Work item
Every record below should appear in your answer, copied exactly.

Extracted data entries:

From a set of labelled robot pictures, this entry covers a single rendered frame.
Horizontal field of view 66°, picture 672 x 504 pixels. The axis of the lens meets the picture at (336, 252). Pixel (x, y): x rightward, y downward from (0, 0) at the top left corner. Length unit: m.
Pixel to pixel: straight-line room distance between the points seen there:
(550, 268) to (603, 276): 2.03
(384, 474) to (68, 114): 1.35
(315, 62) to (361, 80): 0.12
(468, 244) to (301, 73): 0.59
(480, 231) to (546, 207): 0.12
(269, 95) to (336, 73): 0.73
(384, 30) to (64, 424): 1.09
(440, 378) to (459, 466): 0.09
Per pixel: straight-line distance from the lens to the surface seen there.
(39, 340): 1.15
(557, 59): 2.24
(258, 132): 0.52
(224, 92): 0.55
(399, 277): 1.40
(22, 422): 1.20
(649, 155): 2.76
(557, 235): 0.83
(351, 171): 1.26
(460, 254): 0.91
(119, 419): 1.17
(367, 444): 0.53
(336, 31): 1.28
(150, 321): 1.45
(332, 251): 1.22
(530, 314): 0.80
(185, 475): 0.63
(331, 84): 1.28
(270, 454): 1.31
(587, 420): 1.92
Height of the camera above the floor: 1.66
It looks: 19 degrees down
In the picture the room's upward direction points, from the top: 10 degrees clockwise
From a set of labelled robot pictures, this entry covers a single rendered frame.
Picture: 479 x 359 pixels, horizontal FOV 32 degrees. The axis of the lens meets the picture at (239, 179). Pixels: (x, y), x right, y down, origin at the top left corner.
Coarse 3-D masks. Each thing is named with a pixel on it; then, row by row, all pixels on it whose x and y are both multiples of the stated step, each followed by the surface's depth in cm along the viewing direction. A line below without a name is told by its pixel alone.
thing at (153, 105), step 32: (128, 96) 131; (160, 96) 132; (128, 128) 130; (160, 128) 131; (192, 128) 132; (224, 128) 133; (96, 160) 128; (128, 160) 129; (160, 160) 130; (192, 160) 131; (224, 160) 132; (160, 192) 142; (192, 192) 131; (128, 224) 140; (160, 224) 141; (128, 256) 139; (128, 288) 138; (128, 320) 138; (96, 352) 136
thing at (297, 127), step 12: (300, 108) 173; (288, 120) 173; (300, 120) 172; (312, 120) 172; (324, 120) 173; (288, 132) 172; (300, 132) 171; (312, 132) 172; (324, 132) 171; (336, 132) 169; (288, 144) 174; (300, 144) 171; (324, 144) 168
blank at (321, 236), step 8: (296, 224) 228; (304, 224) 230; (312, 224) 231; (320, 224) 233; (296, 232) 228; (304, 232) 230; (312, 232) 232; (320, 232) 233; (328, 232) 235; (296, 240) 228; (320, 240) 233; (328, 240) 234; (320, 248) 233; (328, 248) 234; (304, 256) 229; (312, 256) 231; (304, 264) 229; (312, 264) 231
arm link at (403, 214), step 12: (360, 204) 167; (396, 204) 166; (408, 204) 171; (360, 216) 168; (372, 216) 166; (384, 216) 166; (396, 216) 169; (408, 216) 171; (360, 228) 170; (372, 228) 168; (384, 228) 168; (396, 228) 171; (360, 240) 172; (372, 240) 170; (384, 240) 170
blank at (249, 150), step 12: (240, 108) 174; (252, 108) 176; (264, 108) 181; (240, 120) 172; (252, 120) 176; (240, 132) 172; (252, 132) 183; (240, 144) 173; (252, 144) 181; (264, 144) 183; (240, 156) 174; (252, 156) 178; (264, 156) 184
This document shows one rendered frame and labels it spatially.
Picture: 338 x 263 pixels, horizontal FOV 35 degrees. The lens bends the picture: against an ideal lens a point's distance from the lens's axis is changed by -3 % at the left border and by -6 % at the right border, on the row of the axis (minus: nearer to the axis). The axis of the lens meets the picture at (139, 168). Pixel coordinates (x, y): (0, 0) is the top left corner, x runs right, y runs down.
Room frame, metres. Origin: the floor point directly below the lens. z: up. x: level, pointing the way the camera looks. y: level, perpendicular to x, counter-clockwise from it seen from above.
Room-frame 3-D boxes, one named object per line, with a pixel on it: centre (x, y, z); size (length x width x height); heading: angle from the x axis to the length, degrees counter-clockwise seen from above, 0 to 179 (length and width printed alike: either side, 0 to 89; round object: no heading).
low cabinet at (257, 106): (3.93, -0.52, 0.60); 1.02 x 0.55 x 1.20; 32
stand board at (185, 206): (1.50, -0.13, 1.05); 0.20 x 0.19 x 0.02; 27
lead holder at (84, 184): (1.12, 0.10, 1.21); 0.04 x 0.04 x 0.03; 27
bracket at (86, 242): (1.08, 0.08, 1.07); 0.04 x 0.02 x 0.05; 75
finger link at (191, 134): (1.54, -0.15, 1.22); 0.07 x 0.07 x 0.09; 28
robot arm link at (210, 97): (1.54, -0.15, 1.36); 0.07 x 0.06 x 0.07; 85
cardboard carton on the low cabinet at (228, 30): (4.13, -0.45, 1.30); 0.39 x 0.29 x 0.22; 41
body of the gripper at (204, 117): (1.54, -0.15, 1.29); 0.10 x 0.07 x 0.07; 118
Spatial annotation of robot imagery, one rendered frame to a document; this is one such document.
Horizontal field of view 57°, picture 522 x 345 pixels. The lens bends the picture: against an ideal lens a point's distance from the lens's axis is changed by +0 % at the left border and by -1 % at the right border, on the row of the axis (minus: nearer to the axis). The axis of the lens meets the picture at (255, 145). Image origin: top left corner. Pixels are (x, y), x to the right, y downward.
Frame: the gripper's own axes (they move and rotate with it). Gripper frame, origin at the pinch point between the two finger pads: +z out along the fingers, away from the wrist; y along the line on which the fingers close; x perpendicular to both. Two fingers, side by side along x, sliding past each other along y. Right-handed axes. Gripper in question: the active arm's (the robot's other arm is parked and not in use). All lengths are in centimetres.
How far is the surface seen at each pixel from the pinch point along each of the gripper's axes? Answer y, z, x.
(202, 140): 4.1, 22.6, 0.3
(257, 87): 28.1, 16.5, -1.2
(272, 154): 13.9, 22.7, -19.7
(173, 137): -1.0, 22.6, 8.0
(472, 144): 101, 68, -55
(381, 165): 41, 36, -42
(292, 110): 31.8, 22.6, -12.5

Expected output
From a set of labelled robot pictures, this entry covers a single rendered frame.
Horizontal field of view 66°, picture 672 x 504 pixels. The axis of the lens meets the picture at (336, 252). Pixel (x, y): x rightward, y downward from (0, 0) at the top left corner. Length unit: m.
Pixel to pixel: straight-line room distance between the points seen there:
(550, 268) to (603, 276): 2.03
(384, 474) to (68, 114): 1.35
(315, 62) to (361, 80): 0.12
(468, 244) to (301, 73): 0.59
(480, 231) to (546, 207): 0.12
(269, 95) to (336, 73): 0.73
(384, 30) to (64, 424): 1.09
(440, 378) to (459, 466): 0.09
Per pixel: straight-line distance from the lens to the surface seen there.
(39, 340): 1.15
(557, 59): 2.24
(258, 132): 0.52
(224, 92): 0.55
(399, 277): 1.40
(22, 422): 1.20
(649, 155): 2.76
(557, 235): 0.83
(351, 171): 1.26
(460, 254): 0.91
(119, 419): 1.17
(367, 444): 0.53
(336, 31): 1.28
(150, 321): 1.45
(332, 251): 1.22
(530, 314): 0.80
(185, 475): 0.63
(331, 84): 1.28
(270, 454): 1.31
(587, 420): 1.92
Height of the camera above the floor: 1.66
It looks: 19 degrees down
In the picture the room's upward direction points, from the top: 10 degrees clockwise
From a set of labelled robot pictures, this entry covers a single rendered frame.
Picture: 479 x 359 pixels, horizontal FOV 32 degrees. The axis of the lens meets the picture at (239, 179). Pixels: (x, y), x right, y down, origin at the top left corner.
Coarse 3-D masks. Each thing is named with a pixel on it; then, row by row, all pixels on it whose x and y are both multiples of the stated step, each followed by the surface's depth in cm along the viewing direction. A line below without a name is told by its pixel alone.
thing at (153, 105), step 32: (128, 96) 131; (160, 96) 132; (128, 128) 130; (160, 128) 131; (192, 128) 132; (224, 128) 133; (96, 160) 128; (128, 160) 129; (160, 160) 130; (192, 160) 131; (224, 160) 132; (160, 192) 142; (192, 192) 131; (128, 224) 140; (160, 224) 141; (128, 256) 139; (128, 288) 138; (128, 320) 138; (96, 352) 136
thing at (297, 127), step 12: (300, 108) 173; (288, 120) 173; (300, 120) 172; (312, 120) 172; (324, 120) 173; (288, 132) 172; (300, 132) 171; (312, 132) 172; (324, 132) 171; (336, 132) 169; (288, 144) 174; (300, 144) 171; (324, 144) 168
blank at (321, 236), step 8: (296, 224) 228; (304, 224) 230; (312, 224) 231; (320, 224) 233; (296, 232) 228; (304, 232) 230; (312, 232) 232; (320, 232) 233; (328, 232) 235; (296, 240) 228; (320, 240) 233; (328, 240) 234; (320, 248) 233; (328, 248) 234; (304, 256) 229; (312, 256) 231; (304, 264) 229; (312, 264) 231
arm link at (403, 214), step 12: (360, 204) 167; (396, 204) 166; (408, 204) 171; (360, 216) 168; (372, 216) 166; (384, 216) 166; (396, 216) 169; (408, 216) 171; (360, 228) 170; (372, 228) 168; (384, 228) 168; (396, 228) 171; (360, 240) 172; (372, 240) 170; (384, 240) 170
blank at (249, 150), step 12: (240, 108) 174; (252, 108) 176; (264, 108) 181; (240, 120) 172; (252, 120) 176; (240, 132) 172; (252, 132) 183; (240, 144) 173; (252, 144) 181; (264, 144) 183; (240, 156) 174; (252, 156) 178; (264, 156) 184
This document shows one rendered frame and labels it spatially.
Picture: 338 x 263 pixels, horizontal FOV 35 degrees. The lens bends the picture: against an ideal lens a point's distance from the lens's axis is changed by -3 % at the left border and by -6 % at the right border, on the row of the axis (minus: nearer to the axis). The axis of the lens meets the picture at (139, 168). Pixel coordinates (x, y): (0, 0) is the top left corner, x runs right, y runs down.
Room frame, metres. Origin: the floor point directly below the lens. z: up. x: level, pointing the way the camera looks. y: level, perpendicular to x, counter-clockwise from it seen from above.
Room-frame 3-D boxes, one named object per line, with a pixel on it: centre (x, y, z); size (length x width x height); heading: angle from the x axis to the length, degrees counter-clockwise seen from above, 0 to 179 (length and width printed alike: either side, 0 to 89; round object: no heading).
low cabinet at (257, 106): (3.93, -0.52, 0.60); 1.02 x 0.55 x 1.20; 32
stand board at (185, 206): (1.50, -0.13, 1.05); 0.20 x 0.19 x 0.02; 27
lead holder at (84, 184): (1.12, 0.10, 1.21); 0.04 x 0.04 x 0.03; 27
bracket at (86, 242): (1.08, 0.08, 1.07); 0.04 x 0.02 x 0.05; 75
finger link at (191, 134): (1.54, -0.15, 1.22); 0.07 x 0.07 x 0.09; 28
robot arm link at (210, 97): (1.54, -0.15, 1.36); 0.07 x 0.06 x 0.07; 85
cardboard carton on the low cabinet at (228, 30): (4.13, -0.45, 1.30); 0.39 x 0.29 x 0.22; 41
body of the gripper at (204, 117): (1.54, -0.15, 1.29); 0.10 x 0.07 x 0.07; 118
Spatial annotation of robot imagery, one rendered frame to a document; this is one such document.
Horizontal field of view 57°, picture 522 x 345 pixels. The lens bends the picture: against an ideal lens a point's distance from the lens's axis is changed by +0 % at the left border and by -1 % at the right border, on the row of the axis (minus: nearer to the axis). The axis of the lens meets the picture at (255, 145). Image origin: top left corner. Pixels are (x, y), x to the right, y downward.
Frame: the gripper's own axes (they move and rotate with it). Gripper frame, origin at the pinch point between the two finger pads: +z out along the fingers, away from the wrist; y along the line on which the fingers close; x perpendicular to both. Two fingers, side by side along x, sliding past each other along y. Right-handed axes. Gripper in question: the active arm's (the robot's other arm is parked and not in use). All lengths are in centimetres.
How far is the surface seen at each pixel from the pinch point along each of the gripper's axes? Answer y, z, x.
(202, 140): 4.1, 22.6, 0.3
(257, 87): 28.1, 16.5, -1.2
(272, 154): 13.9, 22.7, -19.7
(173, 137): -1.0, 22.6, 8.0
(472, 144): 101, 68, -55
(381, 165): 41, 36, -42
(292, 110): 31.8, 22.6, -12.5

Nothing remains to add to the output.